■ WHAT THE TASK ASKS
Pictures stay out; everything else in the records gets transcribed exactly.

■ ENTRIES SHOWN
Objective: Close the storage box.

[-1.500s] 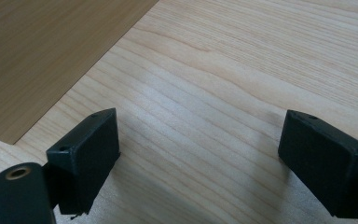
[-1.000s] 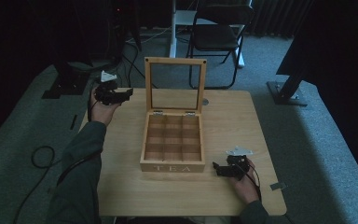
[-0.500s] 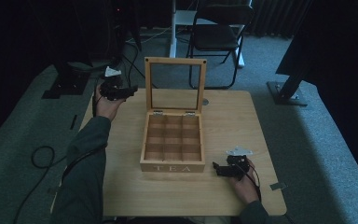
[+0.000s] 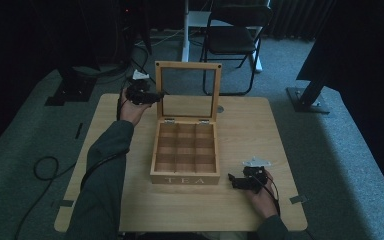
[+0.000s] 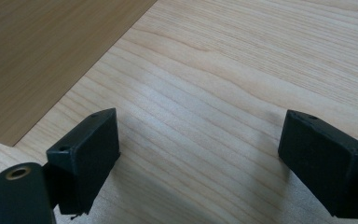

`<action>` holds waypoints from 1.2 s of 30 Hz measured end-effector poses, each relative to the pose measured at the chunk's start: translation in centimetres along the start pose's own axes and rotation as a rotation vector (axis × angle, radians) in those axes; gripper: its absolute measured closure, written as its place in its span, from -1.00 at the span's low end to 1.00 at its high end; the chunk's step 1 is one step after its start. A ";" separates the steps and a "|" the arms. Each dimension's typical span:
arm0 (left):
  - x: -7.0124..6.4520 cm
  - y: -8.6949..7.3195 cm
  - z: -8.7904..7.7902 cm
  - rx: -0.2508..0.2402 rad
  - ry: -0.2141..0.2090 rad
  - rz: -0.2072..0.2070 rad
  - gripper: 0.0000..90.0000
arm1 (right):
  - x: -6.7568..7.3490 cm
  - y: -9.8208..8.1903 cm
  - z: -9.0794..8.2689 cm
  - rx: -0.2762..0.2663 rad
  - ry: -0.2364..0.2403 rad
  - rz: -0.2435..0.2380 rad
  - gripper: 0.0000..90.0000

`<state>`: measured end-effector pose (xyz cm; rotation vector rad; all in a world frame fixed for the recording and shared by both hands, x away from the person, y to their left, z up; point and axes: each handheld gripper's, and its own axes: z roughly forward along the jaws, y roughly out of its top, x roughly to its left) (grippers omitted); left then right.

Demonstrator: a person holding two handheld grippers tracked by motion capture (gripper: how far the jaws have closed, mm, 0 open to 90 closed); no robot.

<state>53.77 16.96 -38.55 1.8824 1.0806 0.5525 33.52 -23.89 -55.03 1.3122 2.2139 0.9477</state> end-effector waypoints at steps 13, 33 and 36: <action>-0.7 1.7 2.0 0.004 -0.050 -0.043 -0.36 | 0.0 0.0 0.0 0.000 0.000 0.002 -0.73; -1.8 1.5 0.7 -0.016 -0.048 -0.052 -0.33 | 0.1 0.0 0.0 -0.001 -0.001 0.003 -0.73; -2.1 1.1 -0.1 -0.026 -0.056 -0.043 -0.29 | 0.1 0.0 0.0 -0.001 -0.001 0.002 -0.74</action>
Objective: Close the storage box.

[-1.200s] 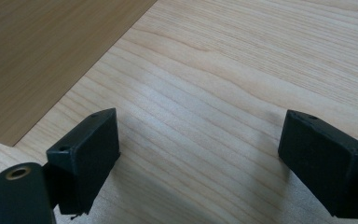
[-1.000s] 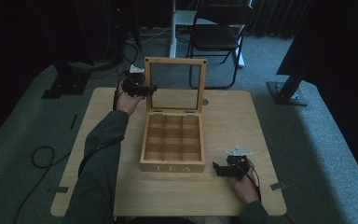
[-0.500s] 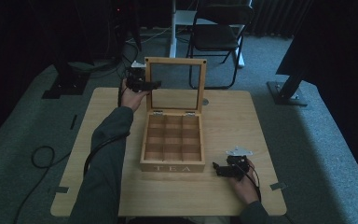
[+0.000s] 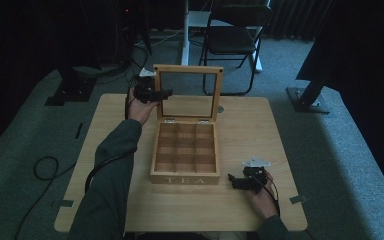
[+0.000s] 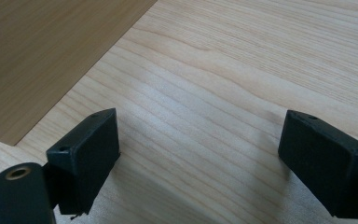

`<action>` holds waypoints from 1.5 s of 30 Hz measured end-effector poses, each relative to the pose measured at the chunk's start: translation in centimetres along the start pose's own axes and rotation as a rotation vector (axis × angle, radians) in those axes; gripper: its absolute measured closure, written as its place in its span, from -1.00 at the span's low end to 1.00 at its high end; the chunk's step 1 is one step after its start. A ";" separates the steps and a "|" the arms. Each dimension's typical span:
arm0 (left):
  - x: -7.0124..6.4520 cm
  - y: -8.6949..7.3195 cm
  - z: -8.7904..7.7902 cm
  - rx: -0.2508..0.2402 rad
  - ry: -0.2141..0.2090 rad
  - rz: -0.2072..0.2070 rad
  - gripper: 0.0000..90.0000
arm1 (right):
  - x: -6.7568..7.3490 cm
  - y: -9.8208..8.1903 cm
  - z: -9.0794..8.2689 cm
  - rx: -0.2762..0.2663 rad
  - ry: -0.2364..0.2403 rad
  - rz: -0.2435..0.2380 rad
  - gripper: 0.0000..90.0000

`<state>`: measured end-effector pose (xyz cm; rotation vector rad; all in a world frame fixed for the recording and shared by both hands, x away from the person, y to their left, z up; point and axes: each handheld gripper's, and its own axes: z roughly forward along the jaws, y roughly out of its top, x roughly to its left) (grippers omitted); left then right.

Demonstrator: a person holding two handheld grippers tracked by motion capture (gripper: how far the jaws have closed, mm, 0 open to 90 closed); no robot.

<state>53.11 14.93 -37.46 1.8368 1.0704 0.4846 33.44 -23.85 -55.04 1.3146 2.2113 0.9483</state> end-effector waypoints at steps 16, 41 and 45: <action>-1.0 -1.3 -3.1 -0.018 -0.048 -0.011 -0.11 | 0.0 0.0 0.0 0.000 0.000 0.000 -0.74; -3.6 -0.2 -7.9 -0.049 -0.005 0.057 -0.03 | 0.0 0.0 0.0 0.000 0.000 0.000 -0.73; -4.0 -0.4 -8.6 -0.048 -0.009 0.067 -0.04 | 0.0 0.1 0.0 -0.001 -0.001 -0.001 -0.73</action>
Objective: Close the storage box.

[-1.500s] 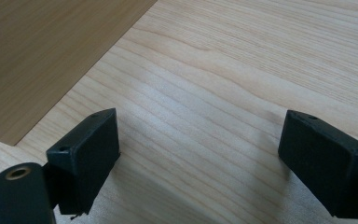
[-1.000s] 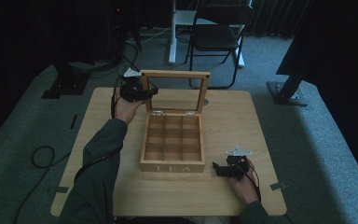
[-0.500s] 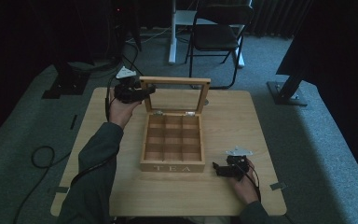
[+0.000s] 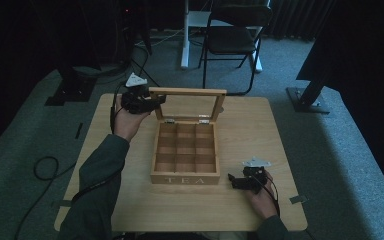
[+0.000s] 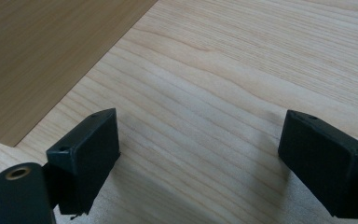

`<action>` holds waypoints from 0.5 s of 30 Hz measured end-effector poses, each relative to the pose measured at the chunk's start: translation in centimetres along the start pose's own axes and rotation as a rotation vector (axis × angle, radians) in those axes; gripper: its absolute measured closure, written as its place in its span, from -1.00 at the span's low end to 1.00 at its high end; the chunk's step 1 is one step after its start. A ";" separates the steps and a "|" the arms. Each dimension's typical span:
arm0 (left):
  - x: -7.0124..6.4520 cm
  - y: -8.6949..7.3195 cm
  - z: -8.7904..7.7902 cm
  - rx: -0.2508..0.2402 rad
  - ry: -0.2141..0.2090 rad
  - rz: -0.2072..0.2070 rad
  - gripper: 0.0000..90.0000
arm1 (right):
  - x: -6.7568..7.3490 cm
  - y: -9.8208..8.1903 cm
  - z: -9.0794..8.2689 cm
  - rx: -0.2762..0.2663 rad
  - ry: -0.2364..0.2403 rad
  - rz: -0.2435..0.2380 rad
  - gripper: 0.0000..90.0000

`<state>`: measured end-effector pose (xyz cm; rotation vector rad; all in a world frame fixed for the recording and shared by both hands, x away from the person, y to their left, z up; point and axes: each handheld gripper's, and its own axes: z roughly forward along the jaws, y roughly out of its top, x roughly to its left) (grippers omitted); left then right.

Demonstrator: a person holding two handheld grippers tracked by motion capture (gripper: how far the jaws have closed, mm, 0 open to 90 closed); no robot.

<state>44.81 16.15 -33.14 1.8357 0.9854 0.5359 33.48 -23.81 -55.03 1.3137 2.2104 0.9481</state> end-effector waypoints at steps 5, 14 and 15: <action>-0.7 -0.3 -0.6 0.015 0.014 0.016 -0.05 | 0.0 0.0 0.0 0.000 0.000 0.000 -0.74; -1.2 -1.5 -1.1 -0.005 0.010 0.001 -0.12 | 0.1 0.0 0.0 0.001 -0.001 0.002 -0.74; -1.3 -1.6 -1.1 -0.003 0.009 0.000 -0.13 | 0.1 0.0 0.0 0.000 -0.002 0.002 -0.73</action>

■ RESULT OF THIS EXERCISE
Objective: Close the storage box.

[-1.500s] 
[-1.000s] 
[-0.500s] 
[+0.000s] 
[+0.000s] 

`<action>` holds waypoints from 1.2 s of 30 Hz measured end-effector poses, each relative to the pose measured at the chunk's start: translation in centimetres along the start pose's own axes and rotation as a rotation vector (axis × angle, radians) in those axes; gripper: its absolute measured closure, written as its place in its span, from -1.00 at the span's low end to 1.00 at its high end; the chunk's step 1 is one step after its start. A ";" separates the steps and a "|" the arms. Each dimension's typical span:
arm0 (left):
  - x: -7.0124..6.4520 cm
  - y: -8.6949..7.3195 cm
  - z: -8.7904..7.7902 cm
  - rx: -0.2508..0.2402 rad
  - ry: -0.2141..0.2090 rad
  - rz: -0.2072..0.2070 rad
  - gripper: 0.0000..90.0000
arm1 (right):
  - x: -6.7568..7.3490 cm
  - y: -9.8208..8.1903 cm
  - z: -9.0794..8.2689 cm
  - rx: -0.2762..0.2663 rad
  - ry: -0.2364..0.2403 rad
  - rz: -0.2435..0.2380 rad
  - gripper: 0.0000..90.0000

`<state>`: measured end-effector pose (xyz cm; rotation vector rad; all in a world frame fixed for the recording and shared by both hands, x away from the person, y to their left, z up; point and axes: each handheld gripper's, and its own axes: z roughly forward along the jaws, y roughly out of its top, x roughly to its left) (grippers omitted); left then right.

Demonstrator: a person holding two handheld grippers tracked by motion capture (gripper: how far the jaws have closed, mm, 0 open to 90 closed); no robot.

<state>53.77 16.96 -38.55 1.8824 1.0806 0.5525 33.52 -23.89 -55.03 1.3122 2.2139 0.9477</state> end-effector waypoints at steps 13, 33 and 36: <action>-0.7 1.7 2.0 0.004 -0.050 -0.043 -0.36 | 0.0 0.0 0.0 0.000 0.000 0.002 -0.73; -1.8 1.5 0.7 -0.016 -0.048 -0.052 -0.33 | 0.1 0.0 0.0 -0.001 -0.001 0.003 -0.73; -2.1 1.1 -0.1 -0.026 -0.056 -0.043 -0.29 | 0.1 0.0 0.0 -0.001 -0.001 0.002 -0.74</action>
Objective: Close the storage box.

[-1.200s] 
[-1.000s] 
[-0.500s] 
[+0.000s] 
[+0.000s] 

`<action>` holds waypoints from 1.5 s of 30 Hz measured end-effector poses, each relative to the pose measured at the chunk's start: translation in centimetres along the start pose's own axes and rotation as a rotation vector (axis × angle, radians) in those axes; gripper: its absolute measured closure, written as its place in its span, from -1.00 at the span's low end to 1.00 at its high end; the chunk's step 1 is one step after its start. A ";" separates the steps and a "|" the arms. Each dimension's typical span:
arm0 (left):
  - x: -7.0124..6.4520 cm
  - y: -8.6949..7.3195 cm
  - z: -8.7904..7.7902 cm
  - rx: -0.2508..0.2402 rad
  - ry: -0.2141..0.2090 rad
  - rz: -0.2072..0.2070 rad
  - gripper: 0.0000..90.0000
arm1 (right):
  - x: -6.7568..7.3490 cm
  - y: -9.8208..8.1903 cm
  - z: -9.0794..8.2689 cm
  - rx: -0.2762..0.2663 rad
  - ry: -0.2364..0.2403 rad
  - rz: -0.2435..0.2380 rad
  - gripper: 0.0000..90.0000

`<state>`: measured end-effector pose (xyz cm; rotation vector rad; all in a world frame fixed for the recording and shared by both hands, x away from the person, y to their left, z up; point and axes: each handheld gripper's, and its own axes: z roughly forward along the jaws, y roughly out of its top, x roughly to its left) (grippers omitted); left then right.

Demonstrator: a person holding two handheld grippers tracked by motion capture (gripper: how far the jaws have closed, mm, 0 open to 90 closed); no robot.

<state>53.11 14.93 -37.46 1.8368 1.0704 0.4846 33.44 -23.85 -55.04 1.3146 2.2113 0.9483</state> end-effector waypoints at steps 16, 41 and 45: <action>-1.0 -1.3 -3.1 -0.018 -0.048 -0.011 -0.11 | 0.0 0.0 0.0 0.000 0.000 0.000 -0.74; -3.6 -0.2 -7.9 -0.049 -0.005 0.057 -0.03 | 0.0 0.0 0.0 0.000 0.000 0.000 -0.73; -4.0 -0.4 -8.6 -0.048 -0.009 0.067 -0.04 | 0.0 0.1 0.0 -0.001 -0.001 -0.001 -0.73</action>
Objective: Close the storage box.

[-1.500s] 
[-1.000s] 
[-0.500s] 
[+0.000s] 
[+0.000s] 

`<action>` holds waypoints from 0.5 s of 30 Hz measured end-effector poses, each relative to the pose measured at the chunk's start: translation in centimetres along the start pose's own axes and rotation as a rotation vector (axis × angle, radians) in those axes; gripper: its absolute measured closure, written as its place in its span, from -1.00 at the span's low end to 1.00 at its high end; the chunk's step 1 is one step after its start. A ";" separates the steps and a "|" the arms. Each dimension's typical span:
arm0 (left):
  - x: -7.0124..6.4520 cm
  - y: -8.6949..7.3195 cm
  - z: -8.7904..7.7902 cm
  - rx: -0.2508..0.2402 rad
  - ry: -0.2141..0.2090 rad
  - rz: -0.2072..0.2070 rad
  - gripper: 0.0000..90.0000
arm1 (right):
  - x: -6.7568..7.3490 cm
  - y: -9.8208..8.1903 cm
  - z: -9.0794..8.2689 cm
  - rx: -0.2762..0.2663 rad
  - ry: -0.2364..0.2403 rad
  - rz: -0.2435..0.2380 rad
  - gripper: 0.0000..90.0000

`<state>`: measured end-effector pose (xyz cm; rotation vector rad; all in a world frame fixed for the recording and shared by both hands, x away from the person, y to their left, z up; point and axes: each handheld gripper's, and its own axes: z roughly forward along the jaws, y roughly out of its top, x roughly to its left) (grippers omitted); left then right.

Demonstrator: a person holding two handheld grippers tracked by motion capture (gripper: how far the jaws have closed, mm, 0 open to 90 closed); no robot.

<state>44.81 16.15 -33.14 1.8357 0.9854 0.5359 33.48 -23.81 -55.03 1.3137 2.2104 0.9481</state> end-effector waypoints at steps 5, 14 and 15: <action>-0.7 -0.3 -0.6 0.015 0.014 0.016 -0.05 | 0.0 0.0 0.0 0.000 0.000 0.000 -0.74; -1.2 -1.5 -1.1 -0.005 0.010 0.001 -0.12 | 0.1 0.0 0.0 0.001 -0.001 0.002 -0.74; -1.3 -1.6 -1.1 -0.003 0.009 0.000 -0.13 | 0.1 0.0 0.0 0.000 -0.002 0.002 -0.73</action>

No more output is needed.